“棉棉,你把对手想得太简单了。”
“若德妃真是当年那只藏在幕后的黑手,她能隐忍这么多年不露一丝破绽,岂会被你一颗药丸,轻易试出深浅?”
简而言之就是,你方才的试探,太低级了。
他顿了顿,狭长的凤眸中闪过一丝冷冽的光,“打草,惊的若是小蛇,它会仓皇逃窜。”
“可若惊动的是潜藏的毒蟒,它反而会盘踞起来,收紧身体,在暗中窥伺,伺机给你最致命的一击。”
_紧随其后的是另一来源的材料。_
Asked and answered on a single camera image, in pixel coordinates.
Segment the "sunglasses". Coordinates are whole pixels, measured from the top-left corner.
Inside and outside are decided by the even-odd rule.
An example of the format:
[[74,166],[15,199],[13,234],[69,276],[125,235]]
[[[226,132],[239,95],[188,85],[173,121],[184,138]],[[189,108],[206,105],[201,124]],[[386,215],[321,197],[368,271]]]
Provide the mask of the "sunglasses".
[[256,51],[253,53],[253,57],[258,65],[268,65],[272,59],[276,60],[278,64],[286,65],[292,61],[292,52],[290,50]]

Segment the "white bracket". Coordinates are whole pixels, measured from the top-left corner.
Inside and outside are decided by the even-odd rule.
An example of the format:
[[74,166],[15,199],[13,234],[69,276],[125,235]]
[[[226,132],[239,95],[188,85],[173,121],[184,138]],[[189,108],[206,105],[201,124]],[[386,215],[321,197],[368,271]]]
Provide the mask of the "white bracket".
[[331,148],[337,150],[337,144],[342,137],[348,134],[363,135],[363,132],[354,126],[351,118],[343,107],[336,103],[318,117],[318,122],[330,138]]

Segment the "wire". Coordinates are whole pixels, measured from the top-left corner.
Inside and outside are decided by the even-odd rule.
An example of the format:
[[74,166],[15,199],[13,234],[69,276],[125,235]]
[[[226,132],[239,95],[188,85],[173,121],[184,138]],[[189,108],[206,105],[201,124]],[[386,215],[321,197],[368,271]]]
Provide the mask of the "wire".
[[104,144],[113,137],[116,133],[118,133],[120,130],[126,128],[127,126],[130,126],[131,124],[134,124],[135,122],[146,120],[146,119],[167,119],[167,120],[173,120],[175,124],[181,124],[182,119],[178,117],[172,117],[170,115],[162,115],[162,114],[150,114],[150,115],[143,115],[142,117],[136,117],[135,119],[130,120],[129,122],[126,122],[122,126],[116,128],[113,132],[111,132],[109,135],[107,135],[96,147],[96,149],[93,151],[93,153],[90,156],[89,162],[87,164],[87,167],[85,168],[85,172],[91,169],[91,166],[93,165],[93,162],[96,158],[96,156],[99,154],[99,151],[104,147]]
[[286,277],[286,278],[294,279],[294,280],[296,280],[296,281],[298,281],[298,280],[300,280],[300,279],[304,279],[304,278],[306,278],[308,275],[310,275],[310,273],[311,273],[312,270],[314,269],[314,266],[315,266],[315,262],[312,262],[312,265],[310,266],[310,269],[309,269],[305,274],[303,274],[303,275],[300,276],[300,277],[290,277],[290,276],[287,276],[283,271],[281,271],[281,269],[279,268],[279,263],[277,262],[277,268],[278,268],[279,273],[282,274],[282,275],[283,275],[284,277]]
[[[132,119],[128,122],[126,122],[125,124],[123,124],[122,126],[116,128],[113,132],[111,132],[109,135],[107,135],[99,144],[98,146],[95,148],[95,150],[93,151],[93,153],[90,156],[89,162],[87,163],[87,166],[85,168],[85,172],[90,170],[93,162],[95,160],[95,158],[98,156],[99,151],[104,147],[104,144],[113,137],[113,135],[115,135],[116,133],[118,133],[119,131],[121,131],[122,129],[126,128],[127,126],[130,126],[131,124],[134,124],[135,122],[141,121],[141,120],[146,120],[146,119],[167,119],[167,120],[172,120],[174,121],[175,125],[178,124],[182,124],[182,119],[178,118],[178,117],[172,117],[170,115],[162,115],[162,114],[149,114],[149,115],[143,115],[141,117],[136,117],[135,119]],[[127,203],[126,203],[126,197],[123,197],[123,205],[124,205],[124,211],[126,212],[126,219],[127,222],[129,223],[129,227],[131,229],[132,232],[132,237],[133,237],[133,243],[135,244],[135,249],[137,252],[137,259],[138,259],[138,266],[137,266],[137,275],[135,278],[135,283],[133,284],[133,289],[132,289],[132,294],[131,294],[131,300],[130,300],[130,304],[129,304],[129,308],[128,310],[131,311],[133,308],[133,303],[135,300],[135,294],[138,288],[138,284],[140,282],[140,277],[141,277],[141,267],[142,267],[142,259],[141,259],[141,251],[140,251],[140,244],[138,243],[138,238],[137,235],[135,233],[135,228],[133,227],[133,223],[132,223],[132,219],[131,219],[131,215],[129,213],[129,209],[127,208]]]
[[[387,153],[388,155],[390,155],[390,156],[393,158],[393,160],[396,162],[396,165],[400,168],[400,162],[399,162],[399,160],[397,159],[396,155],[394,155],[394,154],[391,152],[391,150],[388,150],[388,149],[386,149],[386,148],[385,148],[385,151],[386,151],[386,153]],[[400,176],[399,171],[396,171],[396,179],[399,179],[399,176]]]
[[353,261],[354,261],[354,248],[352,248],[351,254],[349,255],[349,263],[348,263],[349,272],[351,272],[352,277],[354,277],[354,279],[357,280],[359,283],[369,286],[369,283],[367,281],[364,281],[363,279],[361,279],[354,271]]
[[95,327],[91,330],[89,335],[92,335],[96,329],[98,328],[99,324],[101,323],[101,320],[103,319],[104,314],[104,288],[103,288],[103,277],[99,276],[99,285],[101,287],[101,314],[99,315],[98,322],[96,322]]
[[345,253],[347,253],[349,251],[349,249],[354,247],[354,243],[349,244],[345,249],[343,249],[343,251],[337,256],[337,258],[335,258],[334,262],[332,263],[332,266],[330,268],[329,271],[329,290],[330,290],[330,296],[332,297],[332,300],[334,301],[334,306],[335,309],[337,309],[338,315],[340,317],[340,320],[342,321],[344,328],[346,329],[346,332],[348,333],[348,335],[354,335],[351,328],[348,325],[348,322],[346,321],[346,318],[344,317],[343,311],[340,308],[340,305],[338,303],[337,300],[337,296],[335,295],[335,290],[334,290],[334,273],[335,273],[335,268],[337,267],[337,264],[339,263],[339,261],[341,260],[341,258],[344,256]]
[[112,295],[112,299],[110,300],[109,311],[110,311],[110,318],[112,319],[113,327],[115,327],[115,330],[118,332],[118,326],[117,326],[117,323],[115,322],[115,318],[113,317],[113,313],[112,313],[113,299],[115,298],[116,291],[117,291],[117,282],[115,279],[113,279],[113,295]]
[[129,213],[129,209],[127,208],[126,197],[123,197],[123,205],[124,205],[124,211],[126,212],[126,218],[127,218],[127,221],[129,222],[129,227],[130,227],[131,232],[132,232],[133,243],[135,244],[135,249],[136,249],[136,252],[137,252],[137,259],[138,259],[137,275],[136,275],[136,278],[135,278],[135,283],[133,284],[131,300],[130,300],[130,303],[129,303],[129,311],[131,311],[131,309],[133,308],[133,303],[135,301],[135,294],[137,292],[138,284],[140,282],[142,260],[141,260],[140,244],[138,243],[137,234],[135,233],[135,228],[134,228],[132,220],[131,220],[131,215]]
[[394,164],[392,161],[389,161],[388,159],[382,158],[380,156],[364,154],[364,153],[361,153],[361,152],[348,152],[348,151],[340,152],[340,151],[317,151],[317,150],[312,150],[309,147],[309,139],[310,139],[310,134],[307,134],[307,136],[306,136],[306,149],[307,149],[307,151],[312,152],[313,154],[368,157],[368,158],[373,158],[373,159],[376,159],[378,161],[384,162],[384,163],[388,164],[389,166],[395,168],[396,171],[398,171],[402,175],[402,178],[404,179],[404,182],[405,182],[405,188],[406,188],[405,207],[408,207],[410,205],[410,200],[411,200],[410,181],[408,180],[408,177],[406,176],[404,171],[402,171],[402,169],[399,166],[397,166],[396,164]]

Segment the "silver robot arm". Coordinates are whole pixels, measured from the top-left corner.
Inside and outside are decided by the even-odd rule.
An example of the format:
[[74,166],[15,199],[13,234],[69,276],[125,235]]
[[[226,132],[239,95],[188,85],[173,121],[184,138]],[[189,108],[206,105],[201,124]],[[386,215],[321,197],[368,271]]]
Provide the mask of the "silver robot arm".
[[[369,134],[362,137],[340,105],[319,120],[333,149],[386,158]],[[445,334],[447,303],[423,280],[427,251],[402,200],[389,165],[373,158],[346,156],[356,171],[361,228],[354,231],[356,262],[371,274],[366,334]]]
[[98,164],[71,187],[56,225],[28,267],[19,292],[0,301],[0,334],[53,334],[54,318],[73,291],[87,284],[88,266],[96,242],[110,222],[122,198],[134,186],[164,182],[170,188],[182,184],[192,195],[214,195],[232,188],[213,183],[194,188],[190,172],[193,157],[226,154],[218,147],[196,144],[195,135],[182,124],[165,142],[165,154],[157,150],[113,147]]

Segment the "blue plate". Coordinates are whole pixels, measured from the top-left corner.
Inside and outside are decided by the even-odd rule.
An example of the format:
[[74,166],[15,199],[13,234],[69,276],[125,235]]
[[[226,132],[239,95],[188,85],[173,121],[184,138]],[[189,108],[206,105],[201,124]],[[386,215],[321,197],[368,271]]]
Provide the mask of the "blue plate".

棉棉不傻,听景华珩这么一说,也意识到自己操之过急了。
“那,那该怎么做?”
景华珩没有直接回答。
他反问她,“棉棉觉得,能让一个人不惜双手沾满污秽也要去抢夺的,会是什么?”
棉棉歪着小脑袋,“系别银有,但她没有的好东西?”
“不错。”
景华珩眼中流露出一丝赞许。
“于后宫女子而言,无非是圣宠、子嗣、权势。”
“梅妃娘娘当年盛宠一时,风头无两,这本身就成为旁人的眼中钉。而更深一层……”
他微微俯身,高大的身影笼罩下来。
景华珩直视着棉棉,“若一个人,她极度渴望拥有某样东西,却求而得,而身边有人却轻而易举地得到了。”
“那种日夜啃噬人心的嫉妒,才最能催生恶鬼。”
说完,景华珩眼睛眯起,“想要知道她是不是那条毒蛇,只需要重现当年之景。”
“重现当年之景?”棉棉重复着。
“对。我们身边不是有一个现成的帮手吗?”
棉棉眼睛一亮,福至心灵,脱口而出,“锅锅系说……林姨姨?”
景华珩直起身,没有承认也没有否认,只是淡淡地扫了一眼殿外灯火。
“既然德妃喜欢披着人淡如菊的皮,那我们就帮她把这层皮,熨得更平整些。”
棉棉紧盯着他。
景华珩唇角勾了勾,不再卖关子,“而方法,只需……让另一朵花足够娇艳,足够——引人注目。”
棉棉立刻领悟了他的弦外之音。
“窝明白啦!”
“锅锅系想让林姨姨像当年的娘亲一样,吸引住所有银的目光,成为德妃最刺眼的那根刺!让她看着难受,让她坐立不安!”
她说着,小脸上露出一个狡黠的笑。
“锅锅,腻这招……好像话本子里的大反派哦!”
景华珩闻言,不气反笑。
他伸手,捏了捏棉棉软乎乎的脸。